Activity:
With both ends included, repeat exactly the lines of the entries below from the one containing "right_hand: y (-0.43" down to the one containing "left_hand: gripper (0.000", and no others.

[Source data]
== Segment start ==

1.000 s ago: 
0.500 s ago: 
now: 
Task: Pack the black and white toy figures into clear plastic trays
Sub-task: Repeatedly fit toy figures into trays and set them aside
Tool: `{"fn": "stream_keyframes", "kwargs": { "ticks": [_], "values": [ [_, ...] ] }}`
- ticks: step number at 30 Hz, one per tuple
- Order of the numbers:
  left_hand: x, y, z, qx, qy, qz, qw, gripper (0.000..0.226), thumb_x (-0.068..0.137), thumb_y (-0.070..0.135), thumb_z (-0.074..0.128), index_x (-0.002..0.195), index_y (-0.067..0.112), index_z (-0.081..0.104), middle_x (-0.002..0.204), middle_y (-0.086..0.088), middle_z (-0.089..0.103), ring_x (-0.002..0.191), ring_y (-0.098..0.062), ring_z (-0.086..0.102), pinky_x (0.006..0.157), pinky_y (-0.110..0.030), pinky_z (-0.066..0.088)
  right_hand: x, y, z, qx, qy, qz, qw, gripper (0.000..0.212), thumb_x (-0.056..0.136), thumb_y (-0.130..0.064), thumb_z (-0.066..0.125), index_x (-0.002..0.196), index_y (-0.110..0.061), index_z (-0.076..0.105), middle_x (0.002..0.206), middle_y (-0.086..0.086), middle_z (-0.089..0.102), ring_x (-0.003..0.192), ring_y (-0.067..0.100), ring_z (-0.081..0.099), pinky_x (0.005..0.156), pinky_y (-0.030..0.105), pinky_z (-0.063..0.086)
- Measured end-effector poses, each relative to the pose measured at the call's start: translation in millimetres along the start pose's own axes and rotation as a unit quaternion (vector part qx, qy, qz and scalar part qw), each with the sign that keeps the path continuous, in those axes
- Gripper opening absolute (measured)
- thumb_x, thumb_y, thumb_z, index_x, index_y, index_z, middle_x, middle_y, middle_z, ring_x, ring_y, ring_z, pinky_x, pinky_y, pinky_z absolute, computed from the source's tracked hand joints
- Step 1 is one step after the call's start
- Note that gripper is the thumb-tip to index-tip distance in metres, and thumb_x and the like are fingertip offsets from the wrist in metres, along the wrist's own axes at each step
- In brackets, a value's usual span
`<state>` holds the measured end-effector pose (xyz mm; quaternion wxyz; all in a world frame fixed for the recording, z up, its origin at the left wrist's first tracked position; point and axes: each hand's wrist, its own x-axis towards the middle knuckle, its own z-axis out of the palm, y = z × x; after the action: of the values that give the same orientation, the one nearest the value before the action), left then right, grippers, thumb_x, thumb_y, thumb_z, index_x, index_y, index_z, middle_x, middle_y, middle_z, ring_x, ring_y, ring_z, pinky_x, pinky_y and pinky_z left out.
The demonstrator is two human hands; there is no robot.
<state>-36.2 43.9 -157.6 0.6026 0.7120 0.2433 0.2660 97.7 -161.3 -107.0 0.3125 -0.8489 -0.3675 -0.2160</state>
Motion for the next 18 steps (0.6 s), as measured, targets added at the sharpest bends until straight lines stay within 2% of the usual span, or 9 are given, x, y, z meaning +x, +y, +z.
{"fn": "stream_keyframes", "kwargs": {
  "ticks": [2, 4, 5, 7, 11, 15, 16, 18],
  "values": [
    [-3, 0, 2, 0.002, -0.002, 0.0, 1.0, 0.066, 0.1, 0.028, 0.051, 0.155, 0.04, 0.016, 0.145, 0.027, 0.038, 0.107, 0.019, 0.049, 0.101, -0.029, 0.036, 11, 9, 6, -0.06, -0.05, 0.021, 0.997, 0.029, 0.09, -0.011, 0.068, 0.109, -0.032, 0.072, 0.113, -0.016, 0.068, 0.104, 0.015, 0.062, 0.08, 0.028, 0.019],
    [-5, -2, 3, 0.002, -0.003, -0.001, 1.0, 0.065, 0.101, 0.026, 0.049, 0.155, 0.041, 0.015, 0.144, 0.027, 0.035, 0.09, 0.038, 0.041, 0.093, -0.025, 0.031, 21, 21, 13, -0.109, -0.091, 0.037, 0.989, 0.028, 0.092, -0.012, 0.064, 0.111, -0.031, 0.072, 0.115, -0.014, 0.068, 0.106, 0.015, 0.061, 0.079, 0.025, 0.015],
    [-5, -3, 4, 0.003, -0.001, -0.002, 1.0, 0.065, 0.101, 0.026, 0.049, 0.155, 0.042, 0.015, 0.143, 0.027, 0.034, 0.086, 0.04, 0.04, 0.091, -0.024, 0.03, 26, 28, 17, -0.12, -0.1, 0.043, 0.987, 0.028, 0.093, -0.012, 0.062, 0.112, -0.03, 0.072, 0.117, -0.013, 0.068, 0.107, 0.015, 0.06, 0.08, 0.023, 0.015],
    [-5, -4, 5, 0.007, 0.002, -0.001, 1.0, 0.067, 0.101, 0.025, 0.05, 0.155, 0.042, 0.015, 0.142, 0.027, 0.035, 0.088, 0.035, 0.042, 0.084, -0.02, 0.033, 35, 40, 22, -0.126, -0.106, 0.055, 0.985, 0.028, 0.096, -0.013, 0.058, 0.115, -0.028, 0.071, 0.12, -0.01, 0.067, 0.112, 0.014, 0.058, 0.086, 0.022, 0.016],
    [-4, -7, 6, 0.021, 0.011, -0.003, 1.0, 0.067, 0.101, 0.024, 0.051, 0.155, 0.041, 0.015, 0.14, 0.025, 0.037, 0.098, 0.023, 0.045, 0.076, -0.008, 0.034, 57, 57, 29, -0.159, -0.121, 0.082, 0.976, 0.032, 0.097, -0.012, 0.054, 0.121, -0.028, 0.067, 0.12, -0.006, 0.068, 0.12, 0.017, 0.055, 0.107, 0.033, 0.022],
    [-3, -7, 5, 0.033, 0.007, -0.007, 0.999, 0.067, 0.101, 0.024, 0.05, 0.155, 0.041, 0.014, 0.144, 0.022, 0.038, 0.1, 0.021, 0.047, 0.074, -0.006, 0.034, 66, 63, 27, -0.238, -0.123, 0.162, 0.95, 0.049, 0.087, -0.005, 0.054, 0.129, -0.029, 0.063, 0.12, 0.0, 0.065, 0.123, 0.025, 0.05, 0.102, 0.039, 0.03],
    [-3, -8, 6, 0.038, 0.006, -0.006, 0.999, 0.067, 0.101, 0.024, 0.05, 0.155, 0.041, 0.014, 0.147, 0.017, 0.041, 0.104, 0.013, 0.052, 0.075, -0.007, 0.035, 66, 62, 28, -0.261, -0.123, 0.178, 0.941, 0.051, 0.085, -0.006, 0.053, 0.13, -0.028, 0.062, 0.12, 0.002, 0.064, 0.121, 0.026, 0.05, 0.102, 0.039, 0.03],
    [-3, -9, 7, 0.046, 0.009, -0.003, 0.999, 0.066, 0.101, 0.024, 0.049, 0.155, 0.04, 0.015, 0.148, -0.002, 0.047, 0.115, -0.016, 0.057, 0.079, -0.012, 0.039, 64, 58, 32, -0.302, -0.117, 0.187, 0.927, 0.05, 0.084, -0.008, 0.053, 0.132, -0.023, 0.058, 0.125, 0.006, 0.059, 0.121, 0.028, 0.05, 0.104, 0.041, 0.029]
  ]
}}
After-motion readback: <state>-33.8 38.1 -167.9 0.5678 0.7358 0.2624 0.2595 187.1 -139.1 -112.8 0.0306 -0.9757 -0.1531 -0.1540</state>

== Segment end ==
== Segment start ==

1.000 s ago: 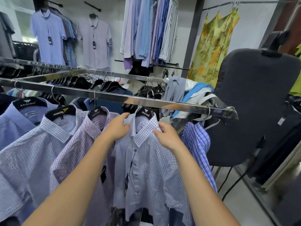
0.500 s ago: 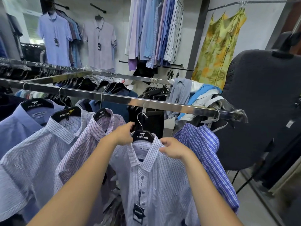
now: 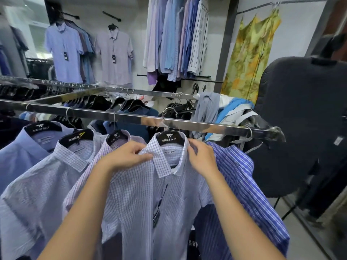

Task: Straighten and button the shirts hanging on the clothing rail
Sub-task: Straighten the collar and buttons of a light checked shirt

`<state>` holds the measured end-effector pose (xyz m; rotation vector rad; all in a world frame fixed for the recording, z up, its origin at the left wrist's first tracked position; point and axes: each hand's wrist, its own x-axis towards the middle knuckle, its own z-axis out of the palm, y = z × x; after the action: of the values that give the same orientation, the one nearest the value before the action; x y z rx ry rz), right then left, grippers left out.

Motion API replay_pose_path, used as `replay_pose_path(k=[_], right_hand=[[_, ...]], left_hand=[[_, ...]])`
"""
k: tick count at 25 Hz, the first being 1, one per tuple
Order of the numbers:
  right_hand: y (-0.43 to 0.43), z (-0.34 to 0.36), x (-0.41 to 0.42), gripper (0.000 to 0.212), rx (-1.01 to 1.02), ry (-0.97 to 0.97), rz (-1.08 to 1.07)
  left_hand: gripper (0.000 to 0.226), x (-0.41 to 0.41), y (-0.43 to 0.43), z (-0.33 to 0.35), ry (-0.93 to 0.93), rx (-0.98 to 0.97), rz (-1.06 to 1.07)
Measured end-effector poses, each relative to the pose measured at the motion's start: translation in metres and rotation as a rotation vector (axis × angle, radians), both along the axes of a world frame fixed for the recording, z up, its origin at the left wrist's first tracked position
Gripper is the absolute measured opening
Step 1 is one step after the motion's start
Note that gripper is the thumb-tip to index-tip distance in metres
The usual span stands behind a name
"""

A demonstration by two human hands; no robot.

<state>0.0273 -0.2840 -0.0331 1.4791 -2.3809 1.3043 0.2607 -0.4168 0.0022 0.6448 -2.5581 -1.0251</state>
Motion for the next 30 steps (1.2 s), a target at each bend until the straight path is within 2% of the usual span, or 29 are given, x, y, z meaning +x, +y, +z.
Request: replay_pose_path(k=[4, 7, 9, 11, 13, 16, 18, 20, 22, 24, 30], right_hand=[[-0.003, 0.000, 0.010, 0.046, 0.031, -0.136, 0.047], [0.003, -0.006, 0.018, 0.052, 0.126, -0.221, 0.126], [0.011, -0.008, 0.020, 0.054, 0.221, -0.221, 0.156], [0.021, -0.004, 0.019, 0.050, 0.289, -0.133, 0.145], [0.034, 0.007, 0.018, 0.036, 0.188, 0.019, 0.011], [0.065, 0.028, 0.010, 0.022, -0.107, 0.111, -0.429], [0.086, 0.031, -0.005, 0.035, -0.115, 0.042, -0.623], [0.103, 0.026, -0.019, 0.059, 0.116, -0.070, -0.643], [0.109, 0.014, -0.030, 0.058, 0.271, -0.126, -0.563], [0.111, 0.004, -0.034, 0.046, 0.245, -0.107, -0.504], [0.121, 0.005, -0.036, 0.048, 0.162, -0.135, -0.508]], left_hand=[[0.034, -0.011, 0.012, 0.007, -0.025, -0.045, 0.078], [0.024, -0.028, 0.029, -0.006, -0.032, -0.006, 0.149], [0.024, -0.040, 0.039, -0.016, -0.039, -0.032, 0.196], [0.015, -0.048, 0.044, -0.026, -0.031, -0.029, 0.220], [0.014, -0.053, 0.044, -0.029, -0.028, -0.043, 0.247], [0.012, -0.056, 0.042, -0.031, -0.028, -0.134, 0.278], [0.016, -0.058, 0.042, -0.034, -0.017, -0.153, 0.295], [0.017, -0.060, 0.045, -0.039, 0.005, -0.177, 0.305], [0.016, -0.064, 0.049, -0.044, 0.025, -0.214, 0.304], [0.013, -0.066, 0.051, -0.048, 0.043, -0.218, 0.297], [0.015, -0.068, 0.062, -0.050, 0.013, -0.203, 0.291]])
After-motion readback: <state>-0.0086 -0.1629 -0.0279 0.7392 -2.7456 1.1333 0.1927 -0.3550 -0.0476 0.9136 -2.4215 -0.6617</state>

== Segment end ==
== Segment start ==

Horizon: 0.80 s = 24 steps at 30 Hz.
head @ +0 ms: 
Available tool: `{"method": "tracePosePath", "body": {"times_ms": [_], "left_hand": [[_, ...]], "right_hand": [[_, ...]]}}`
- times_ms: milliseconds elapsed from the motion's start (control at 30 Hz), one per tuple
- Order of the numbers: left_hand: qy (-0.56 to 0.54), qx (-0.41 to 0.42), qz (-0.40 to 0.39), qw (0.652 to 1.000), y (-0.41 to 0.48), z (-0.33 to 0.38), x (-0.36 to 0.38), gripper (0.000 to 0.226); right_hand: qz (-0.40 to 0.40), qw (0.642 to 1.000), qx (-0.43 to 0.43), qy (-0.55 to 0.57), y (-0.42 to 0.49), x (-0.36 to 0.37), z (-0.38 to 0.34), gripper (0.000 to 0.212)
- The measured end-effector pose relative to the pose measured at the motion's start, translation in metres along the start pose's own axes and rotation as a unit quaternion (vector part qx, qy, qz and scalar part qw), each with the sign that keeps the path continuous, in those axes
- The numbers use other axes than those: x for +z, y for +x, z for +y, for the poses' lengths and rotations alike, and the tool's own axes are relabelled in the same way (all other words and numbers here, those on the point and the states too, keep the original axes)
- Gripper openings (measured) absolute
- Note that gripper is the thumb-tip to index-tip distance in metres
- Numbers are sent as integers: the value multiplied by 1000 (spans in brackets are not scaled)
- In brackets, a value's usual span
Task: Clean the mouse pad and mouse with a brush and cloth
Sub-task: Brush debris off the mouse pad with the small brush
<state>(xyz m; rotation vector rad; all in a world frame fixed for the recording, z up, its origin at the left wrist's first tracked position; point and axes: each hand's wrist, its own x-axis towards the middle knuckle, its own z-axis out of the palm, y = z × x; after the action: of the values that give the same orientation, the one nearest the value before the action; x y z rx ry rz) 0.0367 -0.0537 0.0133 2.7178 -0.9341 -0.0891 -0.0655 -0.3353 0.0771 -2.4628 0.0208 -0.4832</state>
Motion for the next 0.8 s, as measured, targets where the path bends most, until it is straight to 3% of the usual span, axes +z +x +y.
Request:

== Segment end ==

Solution to this problem:
  right_hand: y (-0.43 to 0.43), z (-0.34 to 0.36), x (-0.41 to 0.42), gripper (0.000 to 0.212), rx (-1.01 to 1.02), ry (-0.97 to 0.97), rz (-1.08 to 1.07)
  left_hand: gripper (0.000 to 0.226), x (-0.41 to 0.41), y (-0.43 to 0.43), z (-0.33 to 0.35), ry (-0.93 to 0.93), rx (-0.98 to 0.97), rz (-1.06 to 1.07)

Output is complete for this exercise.